The interface! Macro

Import another contract’s interface without specifying its address: 
interface!(name = "token", path = "token/wit");
What it does:
  • Reads the WIT file from the specified path
  • Generates type-safe Rust bindings
  • Creates functions you can call from your contract

The import! Macro

Import a specific contract instance at a known address: 
import!(
    name = "token",
    mod_name = "my_token",
    height = 100,
    tx_index = 0,
    path = "token/wit"
);
Parameters:
  • name - Contract name
  • mod_name - Rust module name (avoid conflicts)
  • height - Block height where contract was deployed
  • tx_index - Transaction index in that block
  • path - Path to WIT file
The macro generates functions similar to interface! but with the contract address fixed at compile time.

When to Use Each

Use interface! for dynamic addresses (passed as parameters): 
fn deposit(ctx: &ProcContext, token: ContractAddress, amount: Integer) -> Result<(), Error> {
    token::transfer(&token, ctx.signer(), &ctx.contract_signer().to_string(), amount)?;
    // ...
}
Use import! for fixed addresses (known at compile time): 
// In tests or contracts with known dependencies
import!(
    name = "arith",
    mod_name = "arith_v1",
    height = 1,
    tx_index = 0,
    path = "arith/wit"
);

fn calculate(ctx: &ProcContext, x: u64) -> u64 {
    arith_v1::eval(ctx.signer(), x, arith_v1::Op::Id).value
}

Standard Interfaces

The interface! macro enables standards similar to Ethereum’s ERC-20: define an interface once, and contracts can work with any implementation of that interface.

Defining a Token Standard

Extract common token functions into a standalone WIT file that any token can implement: 
// erc20-standard.wit
package erc20:standard;

interface erc20 {
    use kontor:built-in/context.{view-context, proc-context};
    use kontor:built-in/error.{error};
    use kontor:built-in/numbers.{integer};

    total-supply: func(ctx: borrow<view-context>) -> integer;
    balance-of: func(ctx: borrow<view-context>, account: string) -> integer;
    transfer: func(ctx: borrow<proc-context>, to: string, amount: integer) -> result<_, error>;
    approve: func(ctx: borrow<proc-context>, spender: string, amount: integer) -> result<_, error>;
    allowance: func(ctx: borrow<view-context>, owner: string, spender: string) -> integer;
    transfer-from: func(ctx: borrow<proc-context>, from: string, to: string, amount: integer) -> result<_, error>;
}

Using Standards with Dynamic Addresses

Contracts accept any contract address that implements the standard interface: 
contract!(name = "dex");

// Import the standard interface
interface!(name = "erc20", path = "../erc20-standard.wit");

impl Guest for Dex {
    fn swap(
        ctx: &ProcContext,
        token: ContractAddress,  // User can pass any token
        amount: Integer,
    ) -> Result<Integer, Error> {
        // Compiler ensures this call is valid for the interface
        // Runtime error if token doesn't actually implement erc20
        erc20::transfer(&token, ctx.signer(), &ctx.contract_signer().to_string(), amount)?;
        Ok(amount)
    }
}
The AMM example demonstrates this pattern, accepting any token address and calling its transfer functions.

How This Differs from Ethereum

Ethereum’s ERC-20: A social convention where contracts implement functions named transfer, balanceOf, approve, etc.
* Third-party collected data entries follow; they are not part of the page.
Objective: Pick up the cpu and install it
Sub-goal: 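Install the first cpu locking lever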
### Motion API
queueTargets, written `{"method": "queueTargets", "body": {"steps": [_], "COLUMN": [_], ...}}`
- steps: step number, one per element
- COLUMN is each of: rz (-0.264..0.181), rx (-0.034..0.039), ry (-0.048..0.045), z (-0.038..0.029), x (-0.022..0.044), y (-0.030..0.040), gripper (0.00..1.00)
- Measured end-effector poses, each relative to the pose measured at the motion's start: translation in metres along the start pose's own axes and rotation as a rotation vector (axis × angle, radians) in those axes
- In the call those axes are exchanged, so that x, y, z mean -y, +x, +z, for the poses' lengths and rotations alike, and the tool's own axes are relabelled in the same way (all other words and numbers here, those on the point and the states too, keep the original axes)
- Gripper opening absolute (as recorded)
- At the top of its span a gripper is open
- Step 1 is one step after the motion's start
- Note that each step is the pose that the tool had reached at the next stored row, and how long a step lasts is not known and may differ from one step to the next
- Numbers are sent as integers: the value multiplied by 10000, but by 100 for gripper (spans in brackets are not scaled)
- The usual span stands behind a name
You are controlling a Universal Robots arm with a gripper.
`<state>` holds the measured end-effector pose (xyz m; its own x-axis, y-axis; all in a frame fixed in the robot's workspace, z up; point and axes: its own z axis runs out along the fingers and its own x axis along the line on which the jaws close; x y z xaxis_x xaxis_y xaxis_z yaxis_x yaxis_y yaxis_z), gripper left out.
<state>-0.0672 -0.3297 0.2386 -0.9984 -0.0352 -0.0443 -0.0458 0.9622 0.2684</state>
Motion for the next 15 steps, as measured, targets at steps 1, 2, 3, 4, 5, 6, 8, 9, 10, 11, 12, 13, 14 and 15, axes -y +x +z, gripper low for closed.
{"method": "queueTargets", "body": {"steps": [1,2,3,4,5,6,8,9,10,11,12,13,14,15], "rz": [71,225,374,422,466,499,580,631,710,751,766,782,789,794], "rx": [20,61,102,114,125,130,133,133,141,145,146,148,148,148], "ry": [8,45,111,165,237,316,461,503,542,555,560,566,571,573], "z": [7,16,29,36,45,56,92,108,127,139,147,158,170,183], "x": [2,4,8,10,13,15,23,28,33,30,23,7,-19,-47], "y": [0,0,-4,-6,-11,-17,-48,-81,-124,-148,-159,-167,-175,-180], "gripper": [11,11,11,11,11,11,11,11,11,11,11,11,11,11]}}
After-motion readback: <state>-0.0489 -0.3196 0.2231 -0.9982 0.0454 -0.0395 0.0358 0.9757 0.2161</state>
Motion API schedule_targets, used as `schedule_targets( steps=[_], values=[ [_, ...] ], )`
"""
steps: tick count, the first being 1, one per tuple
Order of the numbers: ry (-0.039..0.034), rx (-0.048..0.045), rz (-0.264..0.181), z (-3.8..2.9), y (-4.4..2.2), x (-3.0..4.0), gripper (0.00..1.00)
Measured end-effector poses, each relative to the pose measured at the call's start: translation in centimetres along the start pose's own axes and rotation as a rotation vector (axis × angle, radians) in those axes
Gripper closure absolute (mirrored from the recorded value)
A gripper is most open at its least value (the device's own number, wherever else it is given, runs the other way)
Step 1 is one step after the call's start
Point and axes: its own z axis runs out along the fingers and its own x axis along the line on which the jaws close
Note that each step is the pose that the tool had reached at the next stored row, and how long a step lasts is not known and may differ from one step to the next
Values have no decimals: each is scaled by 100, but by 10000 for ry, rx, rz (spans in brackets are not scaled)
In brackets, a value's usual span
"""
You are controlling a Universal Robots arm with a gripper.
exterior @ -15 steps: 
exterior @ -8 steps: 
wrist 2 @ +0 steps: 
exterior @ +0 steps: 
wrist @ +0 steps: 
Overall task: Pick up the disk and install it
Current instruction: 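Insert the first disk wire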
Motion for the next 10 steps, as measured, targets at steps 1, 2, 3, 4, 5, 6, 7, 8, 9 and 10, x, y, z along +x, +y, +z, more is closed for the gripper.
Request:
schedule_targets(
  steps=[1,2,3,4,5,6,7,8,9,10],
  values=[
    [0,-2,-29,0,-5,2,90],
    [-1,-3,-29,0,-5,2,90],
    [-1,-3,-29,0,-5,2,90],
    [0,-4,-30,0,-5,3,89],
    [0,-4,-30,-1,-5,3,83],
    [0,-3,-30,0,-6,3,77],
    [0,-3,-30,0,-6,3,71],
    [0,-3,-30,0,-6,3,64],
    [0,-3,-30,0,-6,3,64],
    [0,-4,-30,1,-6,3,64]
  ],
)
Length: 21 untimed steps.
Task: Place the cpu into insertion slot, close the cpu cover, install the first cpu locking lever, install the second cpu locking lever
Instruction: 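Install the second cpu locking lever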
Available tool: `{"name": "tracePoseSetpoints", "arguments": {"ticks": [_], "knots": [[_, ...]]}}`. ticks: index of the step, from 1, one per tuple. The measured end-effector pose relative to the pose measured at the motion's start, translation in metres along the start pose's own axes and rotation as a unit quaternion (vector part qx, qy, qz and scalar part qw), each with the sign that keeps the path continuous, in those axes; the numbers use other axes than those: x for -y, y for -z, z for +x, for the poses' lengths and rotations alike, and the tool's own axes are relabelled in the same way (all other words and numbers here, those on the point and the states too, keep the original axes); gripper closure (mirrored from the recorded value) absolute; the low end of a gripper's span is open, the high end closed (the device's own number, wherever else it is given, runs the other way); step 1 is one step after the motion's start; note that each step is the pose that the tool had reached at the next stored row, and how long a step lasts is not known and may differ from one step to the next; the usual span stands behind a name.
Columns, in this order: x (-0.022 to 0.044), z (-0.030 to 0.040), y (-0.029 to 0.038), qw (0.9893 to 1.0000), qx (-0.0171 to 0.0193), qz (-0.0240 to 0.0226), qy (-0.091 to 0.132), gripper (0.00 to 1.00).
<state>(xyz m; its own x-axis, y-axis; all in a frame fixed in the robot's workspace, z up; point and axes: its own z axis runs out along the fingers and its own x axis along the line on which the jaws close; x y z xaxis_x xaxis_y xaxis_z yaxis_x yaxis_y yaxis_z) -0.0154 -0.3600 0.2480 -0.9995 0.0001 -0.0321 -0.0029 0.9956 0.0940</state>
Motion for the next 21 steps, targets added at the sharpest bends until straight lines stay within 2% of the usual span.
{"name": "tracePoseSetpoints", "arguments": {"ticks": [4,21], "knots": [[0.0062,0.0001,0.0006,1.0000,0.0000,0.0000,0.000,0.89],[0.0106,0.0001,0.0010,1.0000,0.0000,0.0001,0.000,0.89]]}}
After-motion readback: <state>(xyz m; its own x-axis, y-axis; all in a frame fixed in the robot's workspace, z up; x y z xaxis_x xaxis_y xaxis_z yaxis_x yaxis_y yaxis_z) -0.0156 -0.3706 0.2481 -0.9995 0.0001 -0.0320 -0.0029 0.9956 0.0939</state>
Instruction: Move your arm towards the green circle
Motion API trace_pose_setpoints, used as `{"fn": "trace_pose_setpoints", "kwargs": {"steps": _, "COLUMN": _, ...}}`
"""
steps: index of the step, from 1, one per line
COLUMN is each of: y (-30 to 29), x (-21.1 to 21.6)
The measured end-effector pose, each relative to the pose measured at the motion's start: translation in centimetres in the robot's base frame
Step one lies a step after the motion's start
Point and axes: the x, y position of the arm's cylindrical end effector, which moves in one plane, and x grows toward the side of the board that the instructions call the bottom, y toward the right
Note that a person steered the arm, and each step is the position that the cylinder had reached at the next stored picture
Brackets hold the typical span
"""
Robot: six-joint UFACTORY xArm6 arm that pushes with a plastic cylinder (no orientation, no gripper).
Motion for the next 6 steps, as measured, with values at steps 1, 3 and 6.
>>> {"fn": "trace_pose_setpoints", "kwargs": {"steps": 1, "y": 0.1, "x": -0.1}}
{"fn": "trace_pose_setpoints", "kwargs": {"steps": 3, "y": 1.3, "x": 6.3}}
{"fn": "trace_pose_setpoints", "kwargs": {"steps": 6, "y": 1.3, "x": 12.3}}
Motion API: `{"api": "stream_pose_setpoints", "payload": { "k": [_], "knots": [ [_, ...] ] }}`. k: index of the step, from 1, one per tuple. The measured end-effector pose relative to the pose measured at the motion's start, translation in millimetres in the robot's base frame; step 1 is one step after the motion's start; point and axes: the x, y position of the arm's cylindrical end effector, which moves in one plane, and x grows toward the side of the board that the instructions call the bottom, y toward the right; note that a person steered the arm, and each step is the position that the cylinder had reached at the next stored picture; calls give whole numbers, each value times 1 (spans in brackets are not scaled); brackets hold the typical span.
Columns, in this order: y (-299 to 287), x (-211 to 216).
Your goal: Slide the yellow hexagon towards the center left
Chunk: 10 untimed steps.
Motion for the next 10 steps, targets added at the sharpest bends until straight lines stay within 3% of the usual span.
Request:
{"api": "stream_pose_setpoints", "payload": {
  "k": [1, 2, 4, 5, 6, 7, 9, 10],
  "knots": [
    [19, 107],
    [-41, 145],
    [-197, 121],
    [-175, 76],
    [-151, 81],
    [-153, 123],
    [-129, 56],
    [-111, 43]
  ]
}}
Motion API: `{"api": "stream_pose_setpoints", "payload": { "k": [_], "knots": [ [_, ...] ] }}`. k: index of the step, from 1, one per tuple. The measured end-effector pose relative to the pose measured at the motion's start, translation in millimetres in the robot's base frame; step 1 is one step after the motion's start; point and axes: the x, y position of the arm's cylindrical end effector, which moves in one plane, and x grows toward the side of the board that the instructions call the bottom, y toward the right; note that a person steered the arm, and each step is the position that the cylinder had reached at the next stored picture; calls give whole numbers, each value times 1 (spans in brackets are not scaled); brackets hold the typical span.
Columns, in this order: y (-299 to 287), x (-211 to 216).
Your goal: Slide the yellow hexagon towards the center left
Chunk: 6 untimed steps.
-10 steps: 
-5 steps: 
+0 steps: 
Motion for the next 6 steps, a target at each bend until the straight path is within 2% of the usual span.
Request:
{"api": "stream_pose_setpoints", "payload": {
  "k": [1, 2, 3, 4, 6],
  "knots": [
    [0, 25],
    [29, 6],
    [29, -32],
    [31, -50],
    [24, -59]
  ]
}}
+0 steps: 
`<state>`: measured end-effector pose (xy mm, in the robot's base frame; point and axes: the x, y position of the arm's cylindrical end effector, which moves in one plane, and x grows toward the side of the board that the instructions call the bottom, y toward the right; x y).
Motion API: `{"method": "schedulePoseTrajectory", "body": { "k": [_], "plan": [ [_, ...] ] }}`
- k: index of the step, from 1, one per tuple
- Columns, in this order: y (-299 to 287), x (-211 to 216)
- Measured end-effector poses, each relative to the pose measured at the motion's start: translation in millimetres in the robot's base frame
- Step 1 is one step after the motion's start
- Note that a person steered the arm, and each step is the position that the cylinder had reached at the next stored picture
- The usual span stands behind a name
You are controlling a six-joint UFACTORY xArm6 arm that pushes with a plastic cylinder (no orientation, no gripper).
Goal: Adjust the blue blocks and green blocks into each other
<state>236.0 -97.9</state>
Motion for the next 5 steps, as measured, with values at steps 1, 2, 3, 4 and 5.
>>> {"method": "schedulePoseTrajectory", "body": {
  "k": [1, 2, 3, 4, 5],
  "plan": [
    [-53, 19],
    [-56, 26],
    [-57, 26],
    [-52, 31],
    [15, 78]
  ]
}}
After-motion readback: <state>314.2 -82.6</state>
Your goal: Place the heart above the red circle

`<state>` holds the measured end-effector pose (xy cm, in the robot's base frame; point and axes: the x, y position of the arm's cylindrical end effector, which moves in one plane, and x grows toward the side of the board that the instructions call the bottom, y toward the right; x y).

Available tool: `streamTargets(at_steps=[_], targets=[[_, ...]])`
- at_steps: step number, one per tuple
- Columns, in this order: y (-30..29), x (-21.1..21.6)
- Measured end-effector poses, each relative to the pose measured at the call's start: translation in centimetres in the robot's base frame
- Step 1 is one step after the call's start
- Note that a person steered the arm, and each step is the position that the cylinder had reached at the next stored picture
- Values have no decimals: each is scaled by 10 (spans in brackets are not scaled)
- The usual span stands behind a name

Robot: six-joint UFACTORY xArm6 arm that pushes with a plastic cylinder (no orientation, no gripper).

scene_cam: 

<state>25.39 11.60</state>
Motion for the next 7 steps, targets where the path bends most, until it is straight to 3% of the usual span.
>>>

No compile-time or runtime verification that a contract actually implements the standard—you just call functions and hope they exist. Sigil’s interface!: The WIT interface provides strong typing in your contract code:
  • The compiler ensures your contract makes valid calls to the interface
  • The compiler ensures implementations export all required functions with correct signatures
  • The runtime validates that the target contract matches the interface before executing calls
  • Interface mismatches surface as clear runtime errors, not undefined behavior

Making Cross-Contract Calls

Basic Example

From the shared-account contract: 
use stdlib::*;

contract!(name = "shared-account");

// Import token interface dynamically
interface!(name = "token", path = "token/wit");

impl Guest for SharedAccount {
    fn deposit(
        ctx: &ProcContext,
        token: ContractAddress,  // Dynamic token address
        account_id: String,
        n: Integer,
    ) -> Result<(), Error> {
        // Call token contract's transfer function
        token::transfer(&token, ctx.signer(), &ctx.contract_signer().to_string(), n)?;

        // Update local state
        let account = ctx.model().accounts().get(account_id).ok_or(unknown_error())?;
        account.update_balance(|b| b + n);

        Ok(())
    }

    fn token_balance(
        _ctx: &ViewContext,
        token: ContractAddress,
        holder: String,
    ) -> Option<Integer> {
        // Call token contract's balance function (view)
        token::balance(&token, &holder)
    }
}

ContractAddress Type

pub struct ContractAddress {
    pub name: String,
    pub height: s64,
    pub tx_index: s64,
}
Creating addresses: 
let addr = ContractAddress {
    name: "token".to_string(),
    height: 100,
    tx_index: 0,
};

Call Context and Signers

The Signer Parameter

When making cross-contract calls, you choose whose authority to use: Execute as the current user: 
fn transfer_from_caller(ctx: &ProcContext, token: ContractAddress, to: String, n: Integer) -> Result<(), Error> {
    // Transfer from caller's account
    token::transfer(&token, ctx.signer(), &to, n)
}
Execute as the contract itself: 
fn transfer_from_contract(ctx: &ProcContext, token: ContractAddress, to: String, n: Integer) -> Result<(), Error> {
    // Transfer from contract's own account
    token::transfer(&token, ctx.contract_signer(), &to, n)
}
When to use contract_signer():
  • Contract holds tokens on behalf of users
  • Contract acts as custodian
  • Escrow patterns

Error Propagation

Errors from cross-contract calls propagate automatically with ?: 
fn fib_of_sub(
    ctx: &ProcContext,
    arith_address: ContractAddress,
    x: String,
    y: String,
) -> Result<u64, Error> {
    // If arith::checked_sub returns an error, it propagates
    let n = arith::checked_sub(&arith_address, &x, &y)?;
    Ok(Self::fib(ctx, arith_address, n))
}
Cross-contract errors roll back all storage changes in the entire call chain.

Re-entrancy Protection

The runtime prevents re-entrancy automatically: 
Contract A calls Contract B
Contract B tries to call Contract A
→ Error: "reentrancy prevented"
Example: 
// arith contract calls fib contract
// fib contract calls back to arith -> OK (different direction)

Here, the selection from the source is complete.